▶ Problem
Nothing below is to be printed except the lines between the line holding "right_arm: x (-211" and the line holding "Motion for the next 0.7", inclusive, each exactly as it appears.

(Collected data entries)
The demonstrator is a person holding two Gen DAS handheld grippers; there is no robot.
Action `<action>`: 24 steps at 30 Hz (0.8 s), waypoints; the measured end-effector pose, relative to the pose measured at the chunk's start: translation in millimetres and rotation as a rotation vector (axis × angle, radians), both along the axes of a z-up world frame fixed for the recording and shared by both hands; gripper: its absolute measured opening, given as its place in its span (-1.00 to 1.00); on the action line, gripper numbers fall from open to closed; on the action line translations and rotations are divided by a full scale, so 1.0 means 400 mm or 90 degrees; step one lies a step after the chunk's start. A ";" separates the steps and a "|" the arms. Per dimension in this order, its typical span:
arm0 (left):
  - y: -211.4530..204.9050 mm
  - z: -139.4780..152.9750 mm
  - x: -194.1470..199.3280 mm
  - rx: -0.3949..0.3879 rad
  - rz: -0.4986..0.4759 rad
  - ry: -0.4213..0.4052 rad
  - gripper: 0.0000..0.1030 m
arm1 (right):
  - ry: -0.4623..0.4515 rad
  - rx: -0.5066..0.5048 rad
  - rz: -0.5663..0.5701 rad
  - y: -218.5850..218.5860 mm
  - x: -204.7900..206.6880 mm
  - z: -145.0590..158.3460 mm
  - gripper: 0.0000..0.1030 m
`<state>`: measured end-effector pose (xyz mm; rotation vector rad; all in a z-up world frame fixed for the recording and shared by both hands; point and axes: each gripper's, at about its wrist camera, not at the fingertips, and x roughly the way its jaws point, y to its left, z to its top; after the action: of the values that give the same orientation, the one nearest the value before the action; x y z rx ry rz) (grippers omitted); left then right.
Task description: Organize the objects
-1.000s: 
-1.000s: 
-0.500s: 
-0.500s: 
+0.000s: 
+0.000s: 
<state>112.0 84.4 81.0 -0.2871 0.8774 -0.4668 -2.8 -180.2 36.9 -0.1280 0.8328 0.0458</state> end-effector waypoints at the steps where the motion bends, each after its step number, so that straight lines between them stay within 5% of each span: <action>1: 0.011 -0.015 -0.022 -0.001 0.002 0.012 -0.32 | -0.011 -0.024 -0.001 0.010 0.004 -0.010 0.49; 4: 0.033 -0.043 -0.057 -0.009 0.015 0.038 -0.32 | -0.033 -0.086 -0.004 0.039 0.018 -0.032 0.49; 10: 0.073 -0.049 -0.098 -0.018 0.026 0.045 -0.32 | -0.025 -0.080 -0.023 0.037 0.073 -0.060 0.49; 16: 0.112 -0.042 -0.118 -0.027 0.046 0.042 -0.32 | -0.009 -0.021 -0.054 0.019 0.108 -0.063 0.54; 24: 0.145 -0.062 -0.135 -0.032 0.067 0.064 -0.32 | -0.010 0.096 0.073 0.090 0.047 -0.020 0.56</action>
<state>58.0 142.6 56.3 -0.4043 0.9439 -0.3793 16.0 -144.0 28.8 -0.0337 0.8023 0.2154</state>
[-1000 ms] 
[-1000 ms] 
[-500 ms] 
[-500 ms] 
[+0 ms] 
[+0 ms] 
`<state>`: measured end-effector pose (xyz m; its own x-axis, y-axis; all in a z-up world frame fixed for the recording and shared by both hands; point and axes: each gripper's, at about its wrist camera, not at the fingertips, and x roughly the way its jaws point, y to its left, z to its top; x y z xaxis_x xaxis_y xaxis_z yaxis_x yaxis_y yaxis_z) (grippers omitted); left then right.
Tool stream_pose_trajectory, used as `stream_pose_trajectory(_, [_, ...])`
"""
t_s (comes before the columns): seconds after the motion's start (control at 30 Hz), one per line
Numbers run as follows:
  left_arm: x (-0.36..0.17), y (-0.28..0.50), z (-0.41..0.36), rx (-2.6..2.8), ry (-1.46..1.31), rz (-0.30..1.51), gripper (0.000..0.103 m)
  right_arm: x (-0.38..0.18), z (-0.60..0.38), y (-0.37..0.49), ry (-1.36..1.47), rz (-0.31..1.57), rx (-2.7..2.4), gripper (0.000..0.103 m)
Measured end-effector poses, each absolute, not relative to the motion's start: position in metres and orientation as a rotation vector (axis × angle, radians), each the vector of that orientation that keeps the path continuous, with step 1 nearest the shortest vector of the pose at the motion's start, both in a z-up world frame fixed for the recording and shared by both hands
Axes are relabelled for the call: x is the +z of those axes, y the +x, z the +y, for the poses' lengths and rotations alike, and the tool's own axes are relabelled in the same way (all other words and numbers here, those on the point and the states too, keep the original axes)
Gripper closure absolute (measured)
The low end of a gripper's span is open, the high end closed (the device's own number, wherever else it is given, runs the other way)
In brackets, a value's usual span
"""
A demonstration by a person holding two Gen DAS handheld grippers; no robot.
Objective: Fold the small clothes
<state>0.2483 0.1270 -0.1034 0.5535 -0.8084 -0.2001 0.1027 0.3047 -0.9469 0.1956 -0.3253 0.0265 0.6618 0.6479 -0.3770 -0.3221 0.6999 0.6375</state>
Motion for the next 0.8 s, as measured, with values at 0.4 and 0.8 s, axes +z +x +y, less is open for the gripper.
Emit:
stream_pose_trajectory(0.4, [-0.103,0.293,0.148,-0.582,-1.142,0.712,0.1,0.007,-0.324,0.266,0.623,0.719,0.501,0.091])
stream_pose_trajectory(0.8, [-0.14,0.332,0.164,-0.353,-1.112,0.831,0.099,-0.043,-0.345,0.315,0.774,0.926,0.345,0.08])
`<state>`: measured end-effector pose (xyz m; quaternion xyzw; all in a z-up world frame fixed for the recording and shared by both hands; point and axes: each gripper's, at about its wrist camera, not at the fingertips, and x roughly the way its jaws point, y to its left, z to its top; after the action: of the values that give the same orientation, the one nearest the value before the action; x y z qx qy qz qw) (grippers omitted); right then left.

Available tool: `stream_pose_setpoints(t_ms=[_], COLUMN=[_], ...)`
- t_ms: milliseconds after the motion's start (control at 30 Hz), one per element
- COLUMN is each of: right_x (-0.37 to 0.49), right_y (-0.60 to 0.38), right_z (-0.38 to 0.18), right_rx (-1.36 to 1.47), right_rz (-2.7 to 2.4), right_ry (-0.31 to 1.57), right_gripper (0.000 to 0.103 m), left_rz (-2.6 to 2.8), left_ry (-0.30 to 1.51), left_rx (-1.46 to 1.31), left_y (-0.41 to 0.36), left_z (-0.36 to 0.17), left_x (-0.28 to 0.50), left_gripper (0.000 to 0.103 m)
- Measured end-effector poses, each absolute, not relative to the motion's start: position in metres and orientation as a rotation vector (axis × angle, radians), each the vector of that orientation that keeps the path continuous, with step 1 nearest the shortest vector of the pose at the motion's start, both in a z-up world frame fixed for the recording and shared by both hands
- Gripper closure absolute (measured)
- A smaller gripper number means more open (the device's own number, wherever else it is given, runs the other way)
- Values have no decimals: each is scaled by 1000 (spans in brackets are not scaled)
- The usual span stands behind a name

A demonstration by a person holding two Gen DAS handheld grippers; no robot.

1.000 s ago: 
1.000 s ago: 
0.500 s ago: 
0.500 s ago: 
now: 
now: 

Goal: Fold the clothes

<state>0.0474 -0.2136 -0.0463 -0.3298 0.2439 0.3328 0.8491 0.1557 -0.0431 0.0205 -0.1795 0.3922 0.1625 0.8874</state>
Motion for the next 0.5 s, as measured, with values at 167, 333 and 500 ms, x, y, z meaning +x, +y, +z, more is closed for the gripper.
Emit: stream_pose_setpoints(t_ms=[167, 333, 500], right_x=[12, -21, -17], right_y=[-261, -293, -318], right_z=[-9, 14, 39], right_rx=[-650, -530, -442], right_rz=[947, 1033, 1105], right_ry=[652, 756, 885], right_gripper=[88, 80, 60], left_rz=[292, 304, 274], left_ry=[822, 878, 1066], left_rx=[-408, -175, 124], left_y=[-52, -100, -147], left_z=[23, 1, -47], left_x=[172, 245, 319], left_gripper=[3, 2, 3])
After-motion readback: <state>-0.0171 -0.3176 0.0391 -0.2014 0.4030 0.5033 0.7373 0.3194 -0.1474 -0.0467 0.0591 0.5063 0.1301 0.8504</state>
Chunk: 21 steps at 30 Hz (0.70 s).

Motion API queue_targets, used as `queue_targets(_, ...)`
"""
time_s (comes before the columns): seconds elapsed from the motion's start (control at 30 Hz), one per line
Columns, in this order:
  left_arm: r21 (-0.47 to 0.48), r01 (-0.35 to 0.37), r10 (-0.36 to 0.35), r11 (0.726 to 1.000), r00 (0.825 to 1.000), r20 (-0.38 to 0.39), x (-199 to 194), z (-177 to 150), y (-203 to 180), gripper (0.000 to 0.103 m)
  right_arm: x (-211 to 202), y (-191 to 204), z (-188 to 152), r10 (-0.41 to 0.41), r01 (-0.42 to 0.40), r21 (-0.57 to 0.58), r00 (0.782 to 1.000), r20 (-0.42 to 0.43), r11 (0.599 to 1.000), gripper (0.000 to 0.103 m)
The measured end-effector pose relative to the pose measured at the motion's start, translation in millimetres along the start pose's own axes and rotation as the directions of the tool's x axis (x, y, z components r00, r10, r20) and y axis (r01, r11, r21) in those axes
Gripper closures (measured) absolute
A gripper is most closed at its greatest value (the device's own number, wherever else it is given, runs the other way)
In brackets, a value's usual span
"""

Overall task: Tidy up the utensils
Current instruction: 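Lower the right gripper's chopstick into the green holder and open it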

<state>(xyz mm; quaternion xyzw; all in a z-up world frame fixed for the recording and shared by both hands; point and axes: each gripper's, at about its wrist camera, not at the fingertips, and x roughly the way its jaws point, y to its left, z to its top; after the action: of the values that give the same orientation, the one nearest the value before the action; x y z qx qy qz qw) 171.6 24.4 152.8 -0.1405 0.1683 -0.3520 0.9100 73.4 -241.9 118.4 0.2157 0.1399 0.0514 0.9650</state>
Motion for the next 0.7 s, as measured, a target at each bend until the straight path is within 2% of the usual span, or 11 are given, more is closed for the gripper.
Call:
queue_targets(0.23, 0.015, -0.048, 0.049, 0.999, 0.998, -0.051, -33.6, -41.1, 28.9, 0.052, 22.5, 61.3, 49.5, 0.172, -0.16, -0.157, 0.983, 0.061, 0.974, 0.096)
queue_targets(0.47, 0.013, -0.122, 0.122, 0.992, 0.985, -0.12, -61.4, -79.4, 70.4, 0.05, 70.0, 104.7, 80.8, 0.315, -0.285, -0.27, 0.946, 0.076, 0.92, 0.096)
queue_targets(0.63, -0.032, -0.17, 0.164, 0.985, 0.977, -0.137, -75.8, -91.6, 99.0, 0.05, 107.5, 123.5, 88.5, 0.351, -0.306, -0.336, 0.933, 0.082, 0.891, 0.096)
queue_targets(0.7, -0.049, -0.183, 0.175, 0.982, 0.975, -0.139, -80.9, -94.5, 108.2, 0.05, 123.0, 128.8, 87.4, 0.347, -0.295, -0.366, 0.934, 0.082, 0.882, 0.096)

▶ Output of the task
  right_arm: x (-211 to 202), y (-191 to 204), z (-188 to 152), r10 (-0.41 to 0.41), r01 (-0.42 to 0.40), r21 (-0.57 to 0.58), r00 (0.782 to 1.000), r20 (-0.42 to 0.43), r11 (0.599 to 1.000), gripper (0.000 to 0.103 m)
The measured end-effector pose relative to the pose measured at the motion's start, translation in millimetres along the start pose's own axes and rotation as the directions of the tool's x axis (x, y, z components r00, r10, r20) and y axis (r01, r11, r21) in those axes
Gripper closures (measured) absolute
A gripper is most closed at its greatest value (the device's own number, wherever else it is given, runs the other way)
In brackets, a value's usual span
"""

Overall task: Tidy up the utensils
Current instruction: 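Lower the right gripper's chopstick into the green holder and open it
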
<state>(xyz mm; quaternion xyzw; all in a z-up world frame fixed for the recording and shared by both hands; point and axes: each gripper's, at about its wrist camera, not at the fingertips, and x roughly the way its jaws point, y to its left, z to its top; after the action: of the values that give the same orientation, the one nearest the value before the action; x y z qx qy qz qw) 171.6 24.4 152.8 -0.1405 0.1683 -0.3520 0.9100 73.4 -241.9 118.4 0.2157 0.1399 0.0514 0.9650</state>
Motion for the next 0.7 s, as measured, a target at each bend until the straight path is within 2% of the usual span, or 11 are given, more is closed for the gripper.

The response is now done.